**Your instructions**
If a record contains a picture, leave the picture out and transcribe everything else exactly.

**Dataset**
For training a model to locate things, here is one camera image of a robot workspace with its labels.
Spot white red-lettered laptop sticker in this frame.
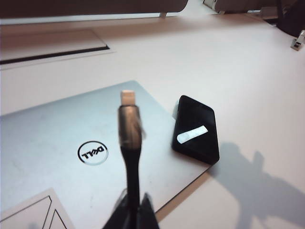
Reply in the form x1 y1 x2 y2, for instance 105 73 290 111
0 187 73 229

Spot silver Dell laptop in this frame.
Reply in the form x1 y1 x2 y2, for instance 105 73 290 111
0 80 212 229

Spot brown desk divider panel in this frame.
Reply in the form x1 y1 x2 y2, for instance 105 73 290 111
0 0 189 19

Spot desk cable hatch lid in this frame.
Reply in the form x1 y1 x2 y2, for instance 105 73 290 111
0 28 118 70

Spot white metal clamp bracket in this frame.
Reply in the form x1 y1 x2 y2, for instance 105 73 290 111
289 32 305 51

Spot white label on smartphone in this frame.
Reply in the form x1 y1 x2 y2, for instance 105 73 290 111
176 125 209 144

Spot black smartphone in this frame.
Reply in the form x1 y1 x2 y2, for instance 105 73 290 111
171 94 220 166

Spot black charging cable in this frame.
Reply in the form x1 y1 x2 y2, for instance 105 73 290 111
116 89 148 229

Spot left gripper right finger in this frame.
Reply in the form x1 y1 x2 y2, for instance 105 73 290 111
137 191 161 229

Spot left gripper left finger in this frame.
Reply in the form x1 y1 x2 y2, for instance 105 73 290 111
102 187 134 229

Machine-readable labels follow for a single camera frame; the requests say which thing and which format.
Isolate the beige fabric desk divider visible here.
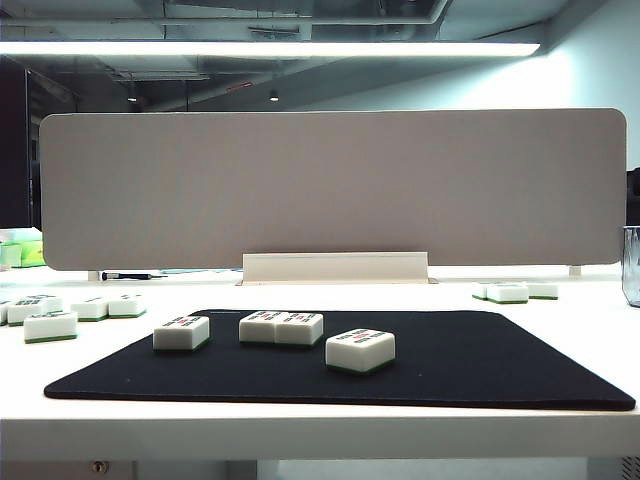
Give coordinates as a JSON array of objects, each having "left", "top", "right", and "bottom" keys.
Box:
[{"left": 38, "top": 107, "right": 629, "bottom": 273}]

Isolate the black rectangular mat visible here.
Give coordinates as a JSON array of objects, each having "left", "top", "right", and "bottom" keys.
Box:
[{"left": 43, "top": 308, "right": 637, "bottom": 412}]

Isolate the green white carton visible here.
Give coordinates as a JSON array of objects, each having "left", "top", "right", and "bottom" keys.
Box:
[
  {"left": 0, "top": 242, "right": 23, "bottom": 269},
  {"left": 18, "top": 240, "right": 46, "bottom": 268}
]

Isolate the clear glass container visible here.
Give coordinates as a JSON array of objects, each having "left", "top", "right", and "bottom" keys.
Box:
[{"left": 621, "top": 225, "right": 640, "bottom": 308}]

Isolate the dark tall panel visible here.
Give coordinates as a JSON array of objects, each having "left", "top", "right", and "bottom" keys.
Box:
[{"left": 0, "top": 56, "right": 42, "bottom": 230}]

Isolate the black handled screwdriver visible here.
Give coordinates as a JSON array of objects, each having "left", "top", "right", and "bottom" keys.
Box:
[{"left": 99, "top": 270, "right": 167, "bottom": 282}]

**Answer section**
For training a model to locate things, here is one camera image of a robot workspace with its labels.
Spot white red-lettered laptop sticker in this frame.
Reply in the form x1 y1 x2 y2, for instance 105 73 290 111
0 187 73 229

Spot silver Dell laptop in this frame.
Reply in the form x1 y1 x2 y2, for instance 105 73 290 111
0 80 212 229

Spot brown desk divider panel in this frame.
Reply in the form x1 y1 x2 y2, for instance 105 73 290 111
0 0 189 19

Spot desk cable hatch lid in this frame.
Reply in the form x1 y1 x2 y2, for instance 105 73 290 111
0 28 118 70

Spot white metal clamp bracket in this frame.
Reply in the form x1 y1 x2 y2, for instance 105 73 290 111
289 32 305 51

Spot white label on smartphone in this frame.
Reply in the form x1 y1 x2 y2, for instance 105 73 290 111
176 125 209 144

Spot black smartphone in this frame.
Reply in the form x1 y1 x2 y2, for instance 105 73 290 111
171 94 220 166

Spot black charging cable in this frame.
Reply in the form x1 y1 x2 y2, for instance 105 73 290 111
116 89 148 229

Spot left gripper right finger in this frame.
Reply in the form x1 y1 x2 y2, for instance 105 73 290 111
137 191 161 229

Spot left gripper left finger in this frame.
Reply in the form x1 y1 x2 y2, for instance 105 73 290 111
102 187 134 229

Machine-readable labels follow for a single camera frame; the requests say which thing and which format.
Isolate the beige fabric desk divider visible here.
Give coordinates as a JSON array of objects, each having "left", "top", "right", and "bottom" keys.
Box:
[{"left": 38, "top": 107, "right": 629, "bottom": 273}]

Isolate the black rectangular mat visible here.
Give coordinates as a JSON array of objects, each having "left", "top", "right", and "bottom" keys.
Box:
[{"left": 43, "top": 308, "right": 637, "bottom": 412}]

Isolate the green white carton visible here.
Give coordinates as a JSON array of objects, each having "left", "top", "right", and "bottom" keys.
Box:
[
  {"left": 0, "top": 242, "right": 23, "bottom": 269},
  {"left": 18, "top": 240, "right": 46, "bottom": 268}
]

Isolate the clear glass container visible here.
Give coordinates as a JSON array of objects, each having "left", "top", "right", and "bottom" keys.
Box:
[{"left": 621, "top": 225, "right": 640, "bottom": 308}]

Isolate the dark tall panel visible here.
Give coordinates as a JSON array of objects, each having "left", "top", "right", and "bottom" keys.
Box:
[{"left": 0, "top": 56, "right": 42, "bottom": 230}]

Isolate the black handled screwdriver visible here.
Give coordinates as a JSON array of objects, each having "left", "top", "right", and "bottom" keys.
Box:
[{"left": 99, "top": 270, "right": 167, "bottom": 282}]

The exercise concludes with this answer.